Currently, sodium–glucose cotransporter 2 inhibitors (SGLT2is) are popularly prescribed to patients with type 2 diabetes. SGLT2is ameliorate hyperglycemia through inhibiting the renal proximal tubular reabsorption of glucose, independently of insulin secretion ⁴ . This distinct class of oral hypoglycemic agents can reduce glycated hemoglobin levels by 0.6–0.8% without increasing the risk of hypoglycemia, thereby increasing time in range, reducing bodyweight and improving metabolic factors, including blood pressure and lipid profile ⁵ . In contrast, the CANagliflozin cardioVascular Assessment Study (CANVAS) Program showed an approximately twofold incidence of lower‐limb amputation in patients with type 2 diabetes treated with canagliflozin than that in those treated with placebo (6.3 vs 3.4 participants per 1,000 patient‐years) ⁶ .

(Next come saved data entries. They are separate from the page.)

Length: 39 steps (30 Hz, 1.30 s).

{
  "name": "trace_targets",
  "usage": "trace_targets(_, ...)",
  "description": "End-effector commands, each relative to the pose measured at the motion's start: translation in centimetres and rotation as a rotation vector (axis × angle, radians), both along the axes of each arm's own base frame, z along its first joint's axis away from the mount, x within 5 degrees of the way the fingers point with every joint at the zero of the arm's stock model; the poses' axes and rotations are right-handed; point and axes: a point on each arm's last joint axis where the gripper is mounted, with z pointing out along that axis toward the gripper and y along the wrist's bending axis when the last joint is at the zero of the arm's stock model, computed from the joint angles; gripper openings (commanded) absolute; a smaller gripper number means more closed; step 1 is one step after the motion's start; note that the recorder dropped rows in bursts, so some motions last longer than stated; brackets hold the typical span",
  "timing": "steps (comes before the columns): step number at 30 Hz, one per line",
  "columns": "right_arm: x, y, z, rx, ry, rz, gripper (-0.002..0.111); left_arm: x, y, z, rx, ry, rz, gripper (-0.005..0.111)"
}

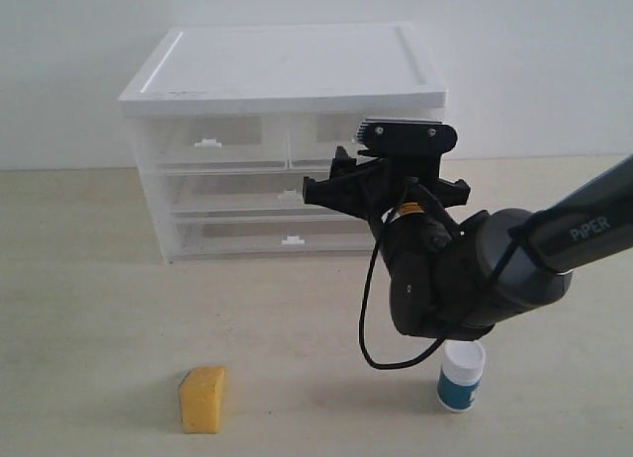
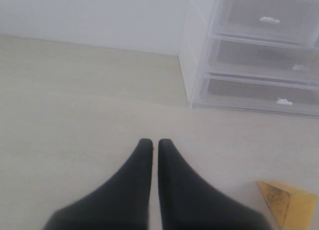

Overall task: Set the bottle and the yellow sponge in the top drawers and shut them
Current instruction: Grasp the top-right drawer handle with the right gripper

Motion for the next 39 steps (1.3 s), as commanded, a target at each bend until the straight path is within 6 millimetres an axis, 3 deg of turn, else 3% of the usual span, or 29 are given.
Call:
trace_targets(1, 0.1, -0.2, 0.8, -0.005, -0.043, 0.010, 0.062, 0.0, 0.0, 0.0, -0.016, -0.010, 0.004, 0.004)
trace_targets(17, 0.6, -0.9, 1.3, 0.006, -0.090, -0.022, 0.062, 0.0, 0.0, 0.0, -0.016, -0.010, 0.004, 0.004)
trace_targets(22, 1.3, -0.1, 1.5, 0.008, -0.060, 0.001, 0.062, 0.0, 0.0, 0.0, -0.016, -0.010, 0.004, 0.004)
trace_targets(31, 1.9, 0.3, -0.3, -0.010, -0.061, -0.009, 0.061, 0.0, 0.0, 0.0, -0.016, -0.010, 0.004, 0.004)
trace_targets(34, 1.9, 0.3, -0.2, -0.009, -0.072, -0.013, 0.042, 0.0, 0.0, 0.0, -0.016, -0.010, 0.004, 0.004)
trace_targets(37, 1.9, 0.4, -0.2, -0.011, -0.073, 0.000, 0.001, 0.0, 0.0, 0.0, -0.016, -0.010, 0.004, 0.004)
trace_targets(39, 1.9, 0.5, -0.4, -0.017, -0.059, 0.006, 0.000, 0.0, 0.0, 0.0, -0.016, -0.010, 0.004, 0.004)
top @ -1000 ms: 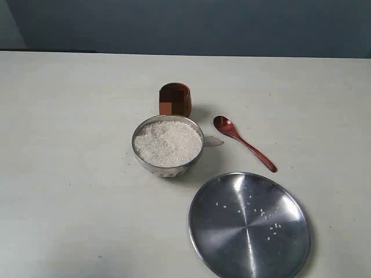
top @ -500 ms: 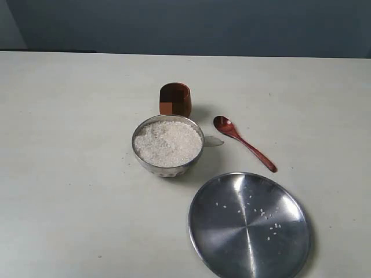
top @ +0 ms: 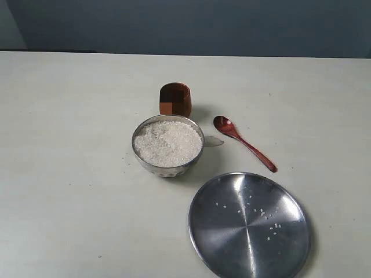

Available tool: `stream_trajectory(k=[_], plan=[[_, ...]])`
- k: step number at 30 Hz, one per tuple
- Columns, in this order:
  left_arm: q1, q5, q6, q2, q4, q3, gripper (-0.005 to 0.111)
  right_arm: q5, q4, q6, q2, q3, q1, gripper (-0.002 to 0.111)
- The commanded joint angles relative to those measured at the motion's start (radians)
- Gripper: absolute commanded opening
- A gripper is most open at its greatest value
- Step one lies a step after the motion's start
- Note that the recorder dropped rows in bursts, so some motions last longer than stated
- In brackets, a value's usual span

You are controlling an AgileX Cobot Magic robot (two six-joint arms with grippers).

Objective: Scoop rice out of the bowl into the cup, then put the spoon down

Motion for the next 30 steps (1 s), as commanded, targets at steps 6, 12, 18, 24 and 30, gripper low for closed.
stream_trajectory(k=[6, 12, 18, 24, 30], plan=[[-0.001, 0.015, -0.031, -0.004, -0.107, 0.005, 0.0, -0.015, 0.072, 0.113, -0.007, 0.002, -0.002, 0.0], [-0.003, 0.262, -0.069, -0.004, -0.04, -0.06, 0.0, 0.176, 0.041, 0.171, -0.007, -0.075, -0.002, 0.0], [-0.003, 0.496, -0.062, -0.004, -0.009, -0.209, 0.0, 0.477, -0.109, 0.165, 0.02, -0.244, -0.002, 0.0], [-0.003, 0.678, -0.009, 0.075, -0.015, -0.338, 0.0, 0.604, -0.111, 0.021, 0.143, -0.356, 0.006, 0.0], [-0.003, 0.798, 0.136, 0.26, -0.054, -0.458, 0.0, 0.719, -0.111, -0.104, 0.331, -0.448, 0.093, 0.0]])
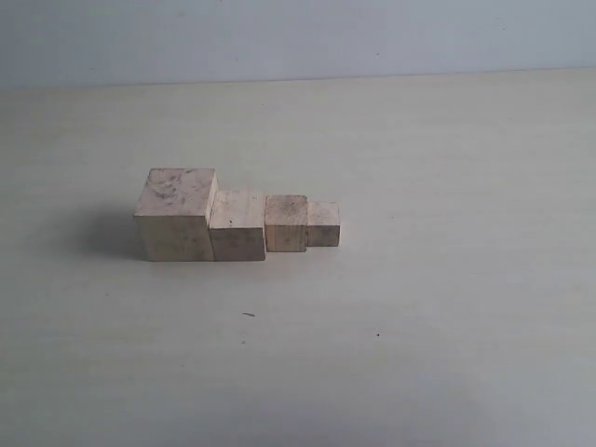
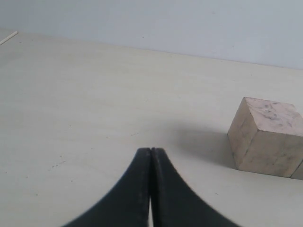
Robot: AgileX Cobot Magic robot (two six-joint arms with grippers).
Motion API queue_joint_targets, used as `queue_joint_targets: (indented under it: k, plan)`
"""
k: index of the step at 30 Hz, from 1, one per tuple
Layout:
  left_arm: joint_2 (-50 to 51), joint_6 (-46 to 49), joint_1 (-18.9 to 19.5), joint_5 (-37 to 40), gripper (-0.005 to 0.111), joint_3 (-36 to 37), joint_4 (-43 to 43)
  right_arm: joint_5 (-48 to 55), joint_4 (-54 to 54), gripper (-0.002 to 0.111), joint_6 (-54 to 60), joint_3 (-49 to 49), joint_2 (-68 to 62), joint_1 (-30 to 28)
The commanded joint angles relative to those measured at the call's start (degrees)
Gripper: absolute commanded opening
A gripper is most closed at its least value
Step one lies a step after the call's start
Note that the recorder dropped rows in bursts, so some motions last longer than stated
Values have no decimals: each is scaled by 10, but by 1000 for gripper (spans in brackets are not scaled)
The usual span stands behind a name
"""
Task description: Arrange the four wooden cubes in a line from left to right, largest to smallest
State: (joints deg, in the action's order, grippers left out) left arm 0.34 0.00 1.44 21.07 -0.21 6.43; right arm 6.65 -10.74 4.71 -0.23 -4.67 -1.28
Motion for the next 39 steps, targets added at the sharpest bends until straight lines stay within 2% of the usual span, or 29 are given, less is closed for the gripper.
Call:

The mechanism for the risk of SGLT2is‐associated amputation is unclear ⁷ ; this adverse event might be associated with volume depletion, leading to circulation insufficiency in the peripheral vasculature ⁶ , ⁸ , raising concerns about the risk of amputations associated with canagliflozin and other SGLT2is. Systematic reviews and meta‐analyses using randomized controlled trials or observational studies have shown that SGLT2is are not related to the increased risk of amputation ⁹ , ¹⁰ , ¹¹ . However, whether the findings are true in real‐world settings in Japan or not remains unclear.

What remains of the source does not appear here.